Source: Medicines & Healthcare Products Regulatory Agency (GB) Revision Year: 2019 Publisher: Accord-UK Ltd (Trading style: Accord), Whiddon Valley, Barnstaple, Devon, EX32 8NS
Pharmacotherapeutic group: Selective calcium channel blockers with direct cardiac effects, phenylalkylamine derivatives
ATC code: C08DA01
Verapamil hydrochloride is a calcium channel blocker and is classified as a class IV anti-arrhythmic agent.
Verapamil inhibits the entry of calcium into smooth muscle cells of the systemic and coronary arteries and in the cells of cardiac muscle and the intracardiac conduction system.
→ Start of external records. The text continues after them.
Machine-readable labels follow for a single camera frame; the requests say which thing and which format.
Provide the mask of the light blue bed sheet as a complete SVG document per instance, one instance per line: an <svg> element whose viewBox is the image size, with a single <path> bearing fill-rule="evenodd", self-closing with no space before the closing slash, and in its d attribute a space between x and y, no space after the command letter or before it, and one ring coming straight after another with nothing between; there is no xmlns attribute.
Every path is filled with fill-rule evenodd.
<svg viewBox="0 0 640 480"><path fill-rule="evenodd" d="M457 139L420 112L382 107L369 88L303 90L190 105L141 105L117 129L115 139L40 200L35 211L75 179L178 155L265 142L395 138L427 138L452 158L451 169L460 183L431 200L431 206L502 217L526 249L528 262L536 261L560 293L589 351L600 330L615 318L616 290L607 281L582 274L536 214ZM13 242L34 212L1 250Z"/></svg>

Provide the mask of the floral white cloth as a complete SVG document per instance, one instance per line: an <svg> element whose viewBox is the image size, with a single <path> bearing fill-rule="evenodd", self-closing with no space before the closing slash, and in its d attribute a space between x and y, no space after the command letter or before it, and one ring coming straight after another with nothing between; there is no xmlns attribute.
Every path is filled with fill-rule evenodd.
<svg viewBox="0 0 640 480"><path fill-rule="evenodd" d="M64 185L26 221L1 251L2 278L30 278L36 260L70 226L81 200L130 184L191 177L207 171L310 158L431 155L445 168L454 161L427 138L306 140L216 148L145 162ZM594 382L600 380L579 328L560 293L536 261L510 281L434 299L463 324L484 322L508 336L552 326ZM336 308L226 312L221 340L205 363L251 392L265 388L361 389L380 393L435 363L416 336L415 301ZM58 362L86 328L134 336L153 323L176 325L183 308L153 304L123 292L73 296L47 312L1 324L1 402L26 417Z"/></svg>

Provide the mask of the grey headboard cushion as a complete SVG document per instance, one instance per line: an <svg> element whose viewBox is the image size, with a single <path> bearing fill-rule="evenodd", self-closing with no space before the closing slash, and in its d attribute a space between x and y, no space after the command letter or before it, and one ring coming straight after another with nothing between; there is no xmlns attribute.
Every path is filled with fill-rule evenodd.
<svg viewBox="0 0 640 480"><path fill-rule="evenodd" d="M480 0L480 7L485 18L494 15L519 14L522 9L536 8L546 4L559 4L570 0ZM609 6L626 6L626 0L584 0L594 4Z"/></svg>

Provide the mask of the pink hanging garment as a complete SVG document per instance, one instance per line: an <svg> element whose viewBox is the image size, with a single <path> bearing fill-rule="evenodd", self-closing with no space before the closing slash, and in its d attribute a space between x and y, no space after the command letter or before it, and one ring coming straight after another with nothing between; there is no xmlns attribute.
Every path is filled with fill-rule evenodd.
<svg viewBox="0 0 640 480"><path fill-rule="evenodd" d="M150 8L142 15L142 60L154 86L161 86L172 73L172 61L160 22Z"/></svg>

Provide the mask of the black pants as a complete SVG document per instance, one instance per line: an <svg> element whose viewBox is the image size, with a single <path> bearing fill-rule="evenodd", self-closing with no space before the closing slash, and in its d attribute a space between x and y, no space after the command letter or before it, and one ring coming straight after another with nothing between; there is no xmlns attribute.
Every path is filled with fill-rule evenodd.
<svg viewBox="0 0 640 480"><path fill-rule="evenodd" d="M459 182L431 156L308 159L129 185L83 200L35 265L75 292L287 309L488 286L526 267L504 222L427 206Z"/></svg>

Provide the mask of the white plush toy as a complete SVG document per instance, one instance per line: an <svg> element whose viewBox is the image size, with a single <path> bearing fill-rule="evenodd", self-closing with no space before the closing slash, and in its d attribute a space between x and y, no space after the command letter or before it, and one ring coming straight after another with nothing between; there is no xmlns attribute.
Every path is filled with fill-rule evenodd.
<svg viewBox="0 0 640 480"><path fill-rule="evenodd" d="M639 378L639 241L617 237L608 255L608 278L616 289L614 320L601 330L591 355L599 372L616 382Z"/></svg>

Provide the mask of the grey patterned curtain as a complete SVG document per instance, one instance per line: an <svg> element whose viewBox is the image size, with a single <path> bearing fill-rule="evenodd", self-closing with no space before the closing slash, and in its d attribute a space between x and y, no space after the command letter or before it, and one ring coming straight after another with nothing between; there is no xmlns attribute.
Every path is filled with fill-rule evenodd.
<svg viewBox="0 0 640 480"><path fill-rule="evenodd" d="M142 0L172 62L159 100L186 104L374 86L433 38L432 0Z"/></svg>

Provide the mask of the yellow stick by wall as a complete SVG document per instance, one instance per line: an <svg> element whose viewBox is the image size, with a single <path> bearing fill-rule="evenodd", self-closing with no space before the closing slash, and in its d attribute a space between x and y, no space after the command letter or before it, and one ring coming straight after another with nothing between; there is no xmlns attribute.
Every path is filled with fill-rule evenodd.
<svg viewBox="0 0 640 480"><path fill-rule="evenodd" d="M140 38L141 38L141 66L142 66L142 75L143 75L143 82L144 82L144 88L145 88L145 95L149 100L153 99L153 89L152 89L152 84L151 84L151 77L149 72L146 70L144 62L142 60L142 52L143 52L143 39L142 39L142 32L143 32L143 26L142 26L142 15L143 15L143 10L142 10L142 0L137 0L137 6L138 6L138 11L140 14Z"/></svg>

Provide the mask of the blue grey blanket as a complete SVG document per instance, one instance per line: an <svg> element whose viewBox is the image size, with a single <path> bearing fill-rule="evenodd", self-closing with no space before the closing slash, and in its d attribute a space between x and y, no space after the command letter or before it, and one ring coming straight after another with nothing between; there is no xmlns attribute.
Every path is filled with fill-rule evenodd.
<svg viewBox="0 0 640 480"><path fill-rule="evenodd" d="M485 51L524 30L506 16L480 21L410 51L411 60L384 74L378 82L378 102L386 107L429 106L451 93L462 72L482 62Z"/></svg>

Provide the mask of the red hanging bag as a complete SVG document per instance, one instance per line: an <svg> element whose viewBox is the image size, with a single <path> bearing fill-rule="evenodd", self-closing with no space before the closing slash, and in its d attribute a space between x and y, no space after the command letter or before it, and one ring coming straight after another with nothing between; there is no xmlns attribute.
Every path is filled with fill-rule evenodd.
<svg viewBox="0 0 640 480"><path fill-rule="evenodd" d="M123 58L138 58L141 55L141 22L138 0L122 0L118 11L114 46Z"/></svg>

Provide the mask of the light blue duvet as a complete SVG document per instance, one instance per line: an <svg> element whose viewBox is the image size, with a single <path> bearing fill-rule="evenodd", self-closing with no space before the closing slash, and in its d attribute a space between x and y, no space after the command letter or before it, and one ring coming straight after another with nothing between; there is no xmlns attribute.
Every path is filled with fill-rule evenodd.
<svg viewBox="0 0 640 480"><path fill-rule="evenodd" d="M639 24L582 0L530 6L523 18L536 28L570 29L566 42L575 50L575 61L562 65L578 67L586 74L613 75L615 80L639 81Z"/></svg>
Verapamil lowers peripheral vascular resistance with little or no reflex tachycardia. Its efficacy in reducing both raised systolic and diastolic blood pressure is thought to be primarily due to this mode of action.
The decrease in systemic and coronary vascular resistance and the sparing effect on intracellular oxygen consumption appear to explain the anti-anginal properties of the product.
Due to the effect on the movement of calcium in the intracardiac conduction system, verapamil reduces automaticity, decreases conduction velocity and increases the refractory period.
Verapamil is approximately 90% absorbed from the gastrointestinal tract.
Verapamil acts within 1-2 hours after oral administration with a peak plasma concentration after 1-2 hours. There is considerable interindividual variation in plasma concentrations. Verapamil is about 90% bound to plasma proteins.
Verapamil is subject to very considerable first-pass metabolism in the liver and the bioavailability is only about 20%. It is extensively metabolised in the liver to at least 12 metabolites of which norverapamil has been shown to have some activity.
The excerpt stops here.